BP’s $20 billion was extracted outside of this legal framework for reasons that have not been explained. There is a high risk that this fund will be doled out based on political, not legal criteria. Rather than judges and juries making decisions, an economic commissar will.

This fits the emerging pattern of lawlessness in Mr. Obama’s Washington. Before this, Exhibit A was the health care bill. The procedure by which it was passed, and its more novel provisions (e.g., compulsory insurance), were conjured with general disregard of the Constitution and legal and legislative norms.

More recently, Mr. Obama’s technology guru at the White House unethically used the power of his office to browbeat private businesses into offering him discounts.

And the man who will administer the new $20 billion fund, Kenneth Feinberg, is the government’s so-called “Pay Czar,” and has used questionable government power to dictate compensation levels for financial industry employees. Lost in this mess is any reference to limits on government set forth in the Constitution or law.

For its part, BP has done a great disservice to its shareholders.
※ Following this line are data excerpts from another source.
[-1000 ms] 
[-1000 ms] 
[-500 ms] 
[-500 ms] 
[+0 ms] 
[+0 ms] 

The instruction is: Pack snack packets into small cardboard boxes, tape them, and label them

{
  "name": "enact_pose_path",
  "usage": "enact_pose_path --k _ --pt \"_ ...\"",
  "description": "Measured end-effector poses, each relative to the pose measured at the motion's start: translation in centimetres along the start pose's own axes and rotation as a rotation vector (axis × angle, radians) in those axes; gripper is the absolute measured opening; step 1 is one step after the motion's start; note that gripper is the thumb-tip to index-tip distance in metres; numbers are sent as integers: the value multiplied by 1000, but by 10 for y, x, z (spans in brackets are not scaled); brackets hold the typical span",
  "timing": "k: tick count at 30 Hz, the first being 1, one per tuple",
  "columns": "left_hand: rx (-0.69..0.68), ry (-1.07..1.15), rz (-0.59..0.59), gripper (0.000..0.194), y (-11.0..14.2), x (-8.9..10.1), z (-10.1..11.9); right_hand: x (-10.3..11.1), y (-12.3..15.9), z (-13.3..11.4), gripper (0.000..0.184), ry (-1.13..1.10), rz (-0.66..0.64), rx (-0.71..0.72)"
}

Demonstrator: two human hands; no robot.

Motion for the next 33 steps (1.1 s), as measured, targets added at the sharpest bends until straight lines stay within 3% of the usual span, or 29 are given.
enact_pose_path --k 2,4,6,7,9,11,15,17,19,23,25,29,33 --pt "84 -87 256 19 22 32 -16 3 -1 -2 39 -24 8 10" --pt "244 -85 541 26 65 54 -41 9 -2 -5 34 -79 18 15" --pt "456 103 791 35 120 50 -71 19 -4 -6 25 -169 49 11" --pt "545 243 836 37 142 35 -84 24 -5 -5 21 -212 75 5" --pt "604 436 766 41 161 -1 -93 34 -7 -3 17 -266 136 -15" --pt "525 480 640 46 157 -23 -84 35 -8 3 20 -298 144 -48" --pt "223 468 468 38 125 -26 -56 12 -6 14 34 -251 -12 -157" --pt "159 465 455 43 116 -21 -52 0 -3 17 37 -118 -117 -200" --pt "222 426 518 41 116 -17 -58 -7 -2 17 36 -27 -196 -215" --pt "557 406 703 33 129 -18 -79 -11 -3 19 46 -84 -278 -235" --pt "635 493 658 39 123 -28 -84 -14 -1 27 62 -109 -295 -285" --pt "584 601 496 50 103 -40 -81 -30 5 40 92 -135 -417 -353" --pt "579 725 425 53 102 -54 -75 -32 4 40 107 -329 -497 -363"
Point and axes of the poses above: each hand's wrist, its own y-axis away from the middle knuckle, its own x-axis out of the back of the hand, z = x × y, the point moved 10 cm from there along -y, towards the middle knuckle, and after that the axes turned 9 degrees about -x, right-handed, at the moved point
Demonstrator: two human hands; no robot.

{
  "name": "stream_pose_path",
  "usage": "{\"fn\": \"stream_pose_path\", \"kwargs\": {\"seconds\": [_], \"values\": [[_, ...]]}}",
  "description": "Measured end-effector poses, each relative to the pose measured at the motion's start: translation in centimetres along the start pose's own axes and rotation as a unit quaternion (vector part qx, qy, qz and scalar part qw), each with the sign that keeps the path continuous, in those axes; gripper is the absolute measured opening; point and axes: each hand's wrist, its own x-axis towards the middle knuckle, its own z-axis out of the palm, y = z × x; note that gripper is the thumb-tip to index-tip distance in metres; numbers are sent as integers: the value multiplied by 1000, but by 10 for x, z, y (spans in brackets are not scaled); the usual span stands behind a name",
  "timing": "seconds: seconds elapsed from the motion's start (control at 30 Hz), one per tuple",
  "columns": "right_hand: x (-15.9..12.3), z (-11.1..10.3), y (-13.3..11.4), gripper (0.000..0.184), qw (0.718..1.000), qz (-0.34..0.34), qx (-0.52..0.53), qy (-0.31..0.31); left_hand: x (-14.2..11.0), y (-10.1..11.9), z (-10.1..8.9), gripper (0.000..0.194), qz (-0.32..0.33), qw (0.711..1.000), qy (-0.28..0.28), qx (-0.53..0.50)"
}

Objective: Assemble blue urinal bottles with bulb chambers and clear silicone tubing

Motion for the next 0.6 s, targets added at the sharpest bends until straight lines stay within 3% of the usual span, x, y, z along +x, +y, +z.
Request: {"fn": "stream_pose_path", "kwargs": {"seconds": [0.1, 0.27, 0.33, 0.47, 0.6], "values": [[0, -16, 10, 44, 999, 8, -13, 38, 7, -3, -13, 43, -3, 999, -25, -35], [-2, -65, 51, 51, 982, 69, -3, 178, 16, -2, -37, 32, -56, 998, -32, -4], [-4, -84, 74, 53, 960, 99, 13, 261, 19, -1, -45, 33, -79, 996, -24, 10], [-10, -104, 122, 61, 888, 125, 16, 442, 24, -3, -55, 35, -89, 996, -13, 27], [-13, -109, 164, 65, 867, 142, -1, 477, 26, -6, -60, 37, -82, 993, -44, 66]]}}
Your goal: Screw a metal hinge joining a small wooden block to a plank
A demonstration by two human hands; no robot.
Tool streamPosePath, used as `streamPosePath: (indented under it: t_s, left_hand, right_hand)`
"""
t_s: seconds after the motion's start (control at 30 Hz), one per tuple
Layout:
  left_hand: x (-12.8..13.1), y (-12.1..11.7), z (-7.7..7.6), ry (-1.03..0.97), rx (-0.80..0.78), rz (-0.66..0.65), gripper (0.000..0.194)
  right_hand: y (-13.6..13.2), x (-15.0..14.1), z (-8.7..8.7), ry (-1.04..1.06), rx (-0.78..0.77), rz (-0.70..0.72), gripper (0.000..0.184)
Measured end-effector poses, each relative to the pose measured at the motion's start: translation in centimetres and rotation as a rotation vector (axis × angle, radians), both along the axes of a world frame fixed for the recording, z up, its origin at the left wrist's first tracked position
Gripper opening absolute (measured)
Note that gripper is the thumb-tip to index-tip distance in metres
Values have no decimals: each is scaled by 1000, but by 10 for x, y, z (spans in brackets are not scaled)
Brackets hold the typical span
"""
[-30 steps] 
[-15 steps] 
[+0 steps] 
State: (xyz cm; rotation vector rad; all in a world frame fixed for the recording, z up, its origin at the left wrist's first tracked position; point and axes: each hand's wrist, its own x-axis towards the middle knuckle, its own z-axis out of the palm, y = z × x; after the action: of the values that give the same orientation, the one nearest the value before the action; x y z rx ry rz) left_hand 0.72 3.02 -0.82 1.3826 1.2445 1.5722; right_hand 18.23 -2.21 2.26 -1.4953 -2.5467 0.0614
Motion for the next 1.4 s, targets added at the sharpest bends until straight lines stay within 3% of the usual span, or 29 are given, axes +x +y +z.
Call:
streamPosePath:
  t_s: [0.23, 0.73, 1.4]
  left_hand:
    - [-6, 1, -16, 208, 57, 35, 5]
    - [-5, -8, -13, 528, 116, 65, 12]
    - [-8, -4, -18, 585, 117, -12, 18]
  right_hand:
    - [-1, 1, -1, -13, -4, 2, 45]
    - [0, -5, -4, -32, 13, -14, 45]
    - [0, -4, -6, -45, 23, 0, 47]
Despite its charitable pay-in to a Democratically-controlled kitty, the company can still be sued separately by anyone with a grievance.
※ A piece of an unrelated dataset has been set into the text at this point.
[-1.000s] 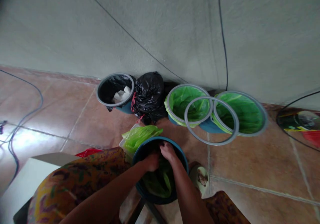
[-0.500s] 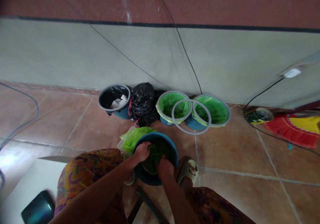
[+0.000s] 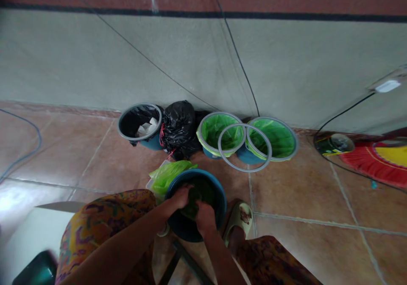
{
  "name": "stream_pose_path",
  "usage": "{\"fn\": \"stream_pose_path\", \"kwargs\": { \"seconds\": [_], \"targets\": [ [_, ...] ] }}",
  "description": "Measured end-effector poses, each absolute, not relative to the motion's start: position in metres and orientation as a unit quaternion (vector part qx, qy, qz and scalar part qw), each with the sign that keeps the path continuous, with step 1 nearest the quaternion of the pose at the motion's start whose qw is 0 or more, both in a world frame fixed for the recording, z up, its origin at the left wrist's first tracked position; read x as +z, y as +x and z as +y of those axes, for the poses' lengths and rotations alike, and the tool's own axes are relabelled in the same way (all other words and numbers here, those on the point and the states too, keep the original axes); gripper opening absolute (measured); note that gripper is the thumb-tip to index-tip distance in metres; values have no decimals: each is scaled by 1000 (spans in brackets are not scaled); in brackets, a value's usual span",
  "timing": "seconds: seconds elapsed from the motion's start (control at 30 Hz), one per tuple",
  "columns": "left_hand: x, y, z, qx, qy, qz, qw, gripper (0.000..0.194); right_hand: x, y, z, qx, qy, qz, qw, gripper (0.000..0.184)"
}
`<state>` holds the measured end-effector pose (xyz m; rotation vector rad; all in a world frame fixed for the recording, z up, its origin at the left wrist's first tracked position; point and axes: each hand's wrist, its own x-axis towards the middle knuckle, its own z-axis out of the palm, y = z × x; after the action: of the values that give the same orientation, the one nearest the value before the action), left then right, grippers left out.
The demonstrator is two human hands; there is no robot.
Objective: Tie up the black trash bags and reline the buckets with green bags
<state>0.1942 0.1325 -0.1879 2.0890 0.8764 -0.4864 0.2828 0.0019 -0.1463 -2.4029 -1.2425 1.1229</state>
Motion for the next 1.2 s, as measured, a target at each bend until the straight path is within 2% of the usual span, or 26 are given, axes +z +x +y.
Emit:
{"fn": "stream_pose_path", "kwargs": {
  "seconds": [0.17,0.3,0.37,0.57,0.8,0.87,1.0,1.13,1.2],
  "targets": [
    [-178,206,126,-246,856,273,364,59,-137,296,-41,317,-836,-319,313,44],
    [-170,207,123,-256,855,290,345,41,-141,310,-71,293,-857,-209,368,45],
    [-165,206,128,-237,860,306,334,36,-142,320,-78,289,-872,-179,352,45],
    [-138,204,156,-102,851,387,340,31,-133,343,-82,223,-926,-196,231,46],
    [-107,196,176,-52,849,385,359,24,-135,341,-91,274,-924,-246,107,43],
    [-100,197,177,-54,859,370,351,23,-128,337,-81,240,-921,-287,105,45],
    [-89,209,174,-56,886,333,319,21,-106,329,-35,164,-895,-382,161,60],
    [-82,219,172,-54,913,277,294,20,-100,338,2,231,-875,-402,142,32],
    [-82,219,174,-58,923,268,271,20,-104,347,2,246,-885,-370,137,31]
  ]
}}
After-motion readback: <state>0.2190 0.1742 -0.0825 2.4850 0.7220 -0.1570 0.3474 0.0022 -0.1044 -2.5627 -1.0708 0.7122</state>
Congress can theoretically change this so that compensation is managed through the fund.

But BP CEO Tony Hayward probably should have sought that before signing over his shareholders’ money. At present, the $20 billion has won BP no legal protection and amounts only to history’s most expensive P.R. move.

As time goes by, Mr. Hayward comes increasingly to resemble the character James Taggart in the Ayn Rand novel "Atlas Shrugged." Both men came to run mighty businesses created by more talented managers. Both were beguiled by cunning creatures of government who sought to bring wealth and wealth-creators under the heel of the state. James Taggart sought the love of the aptly named lobbyist-turned-economic-dictator “Wesley Mouch.” Hayward and his contemporaries throughout Big Oil crave a similar acceptance from those who plot their destruction, and on their way to that end, the erosion of the rule of law.
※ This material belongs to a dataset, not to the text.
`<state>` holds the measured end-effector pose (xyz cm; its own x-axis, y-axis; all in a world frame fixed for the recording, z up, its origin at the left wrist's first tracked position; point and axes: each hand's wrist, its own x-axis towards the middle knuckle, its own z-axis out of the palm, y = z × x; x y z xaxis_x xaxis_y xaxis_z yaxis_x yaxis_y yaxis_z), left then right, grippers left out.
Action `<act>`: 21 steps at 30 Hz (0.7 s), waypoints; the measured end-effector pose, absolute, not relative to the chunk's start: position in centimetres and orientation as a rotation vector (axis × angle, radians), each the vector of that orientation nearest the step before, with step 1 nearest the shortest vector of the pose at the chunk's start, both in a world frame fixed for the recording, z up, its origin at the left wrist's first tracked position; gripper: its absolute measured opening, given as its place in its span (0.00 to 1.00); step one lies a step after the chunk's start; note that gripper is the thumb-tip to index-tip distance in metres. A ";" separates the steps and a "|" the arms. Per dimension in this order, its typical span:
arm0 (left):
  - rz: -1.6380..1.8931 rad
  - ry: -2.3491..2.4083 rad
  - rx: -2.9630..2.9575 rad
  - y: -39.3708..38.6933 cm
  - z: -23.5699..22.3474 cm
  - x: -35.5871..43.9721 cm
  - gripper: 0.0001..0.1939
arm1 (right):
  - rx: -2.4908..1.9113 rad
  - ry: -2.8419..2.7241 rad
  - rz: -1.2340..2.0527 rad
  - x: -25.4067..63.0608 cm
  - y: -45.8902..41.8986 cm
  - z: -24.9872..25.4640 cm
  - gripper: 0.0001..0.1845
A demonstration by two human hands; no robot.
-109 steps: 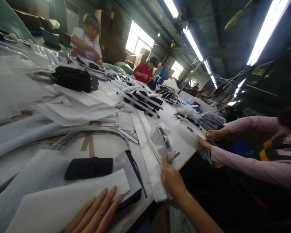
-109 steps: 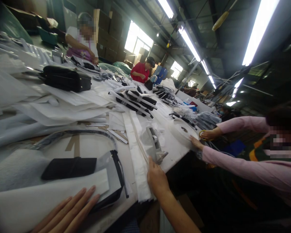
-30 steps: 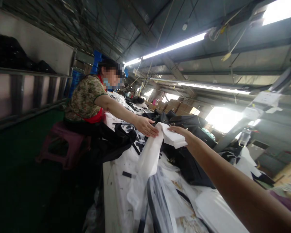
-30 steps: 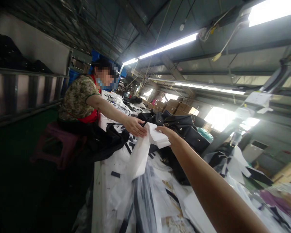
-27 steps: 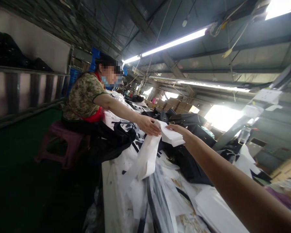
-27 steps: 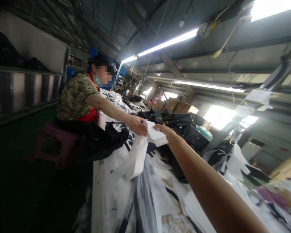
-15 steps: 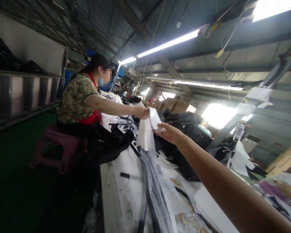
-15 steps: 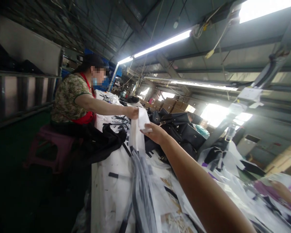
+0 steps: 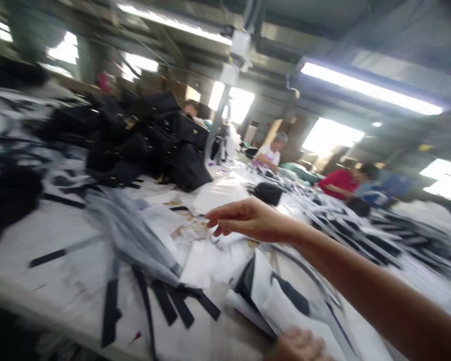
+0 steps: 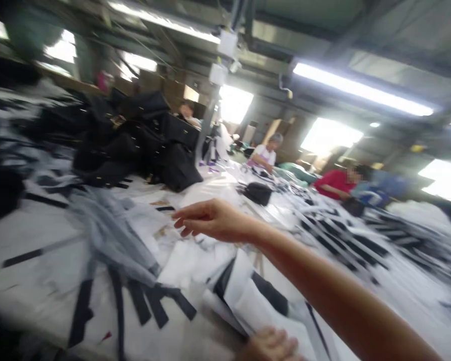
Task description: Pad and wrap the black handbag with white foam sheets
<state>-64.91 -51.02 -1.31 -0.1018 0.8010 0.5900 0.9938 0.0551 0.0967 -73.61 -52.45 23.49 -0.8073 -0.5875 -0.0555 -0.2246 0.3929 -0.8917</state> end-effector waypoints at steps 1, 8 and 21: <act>-0.736 -1.931 -1.820 -49.2 -2.3 -62.5 0.14 | -0.627 2.411 -1.423 -71.7 -49.2 23.5 0.20; -0.784 -1.894 -1.747 -47.0 -5.9 -59.6 0.19 | 0.300 3.307 -1.066 -52.7 -33.1 14.7 0.13; -0.305 -1.820 -1.764 -48.2 -2.8 -60.1 0.25 | -0.069 3.634 -0.012 -43.7 -31.0 -2.1 0.31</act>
Indeed, it is a canard of the left that Big Oil is a bulwark of capitalism and private property rights that hinders the march of progressivism.

BP has sought cozy relations with liberal environmental groups. It has donated $10 million to the Nature Conservancy and $2 million to Conservation International.

It has a partnership related to wind power with groups like the Sierra Club, the Natural Resources Defense Council, and the Union of Concerned Scientists.

Other Big Oil giants play a similar game. In 2008-09, Chevron peppered Washington, D.C. subway stations with sanctimonious ads showing people vowing to lead green lifestyles and use less of Chevron’s own product.

Last year, Chevron’s CEO agreed in a debate with the Sierra Club’s executive director that there ought to be a new energy tax.

Currently, Chevron’s website on corporate social responsibility has a link to the left wing Human Rights Campaign, whose notable contribution to the 2004 presidential race was printing stickers declaring “George W. Bush: ‘You’re Fired.’”

All of this brings to mind Winston Churchill’s definition of an appeaser as “one who feeds the crocodile hoping it will eat him last.” So it is with those currently running Big Oil.

Unfortunately, they are not only victimizing their shareholders, but everyone else in the radical environmentalists’ cross hairs, including Americans who do things like drive cars and heat their homes in winter.

Two solutions are wanting. First, voters could use elections this November to elect a conservative Congress that starts insisting Mr. Obama respect the rule of law and the limits of constitutional government. Second, shareholders of oil companies could insist on a management able to focus more on long-term shareholder value--and political strategies smarter than attempting to appease enemies committed to their demise.

Otherwise, shareholders might suddenly find that those who are supposed to represent their interests have instead given $20 billion away to liberal politicians for nothing in return.

Christian Whiton served in the administration of President George W. Bush.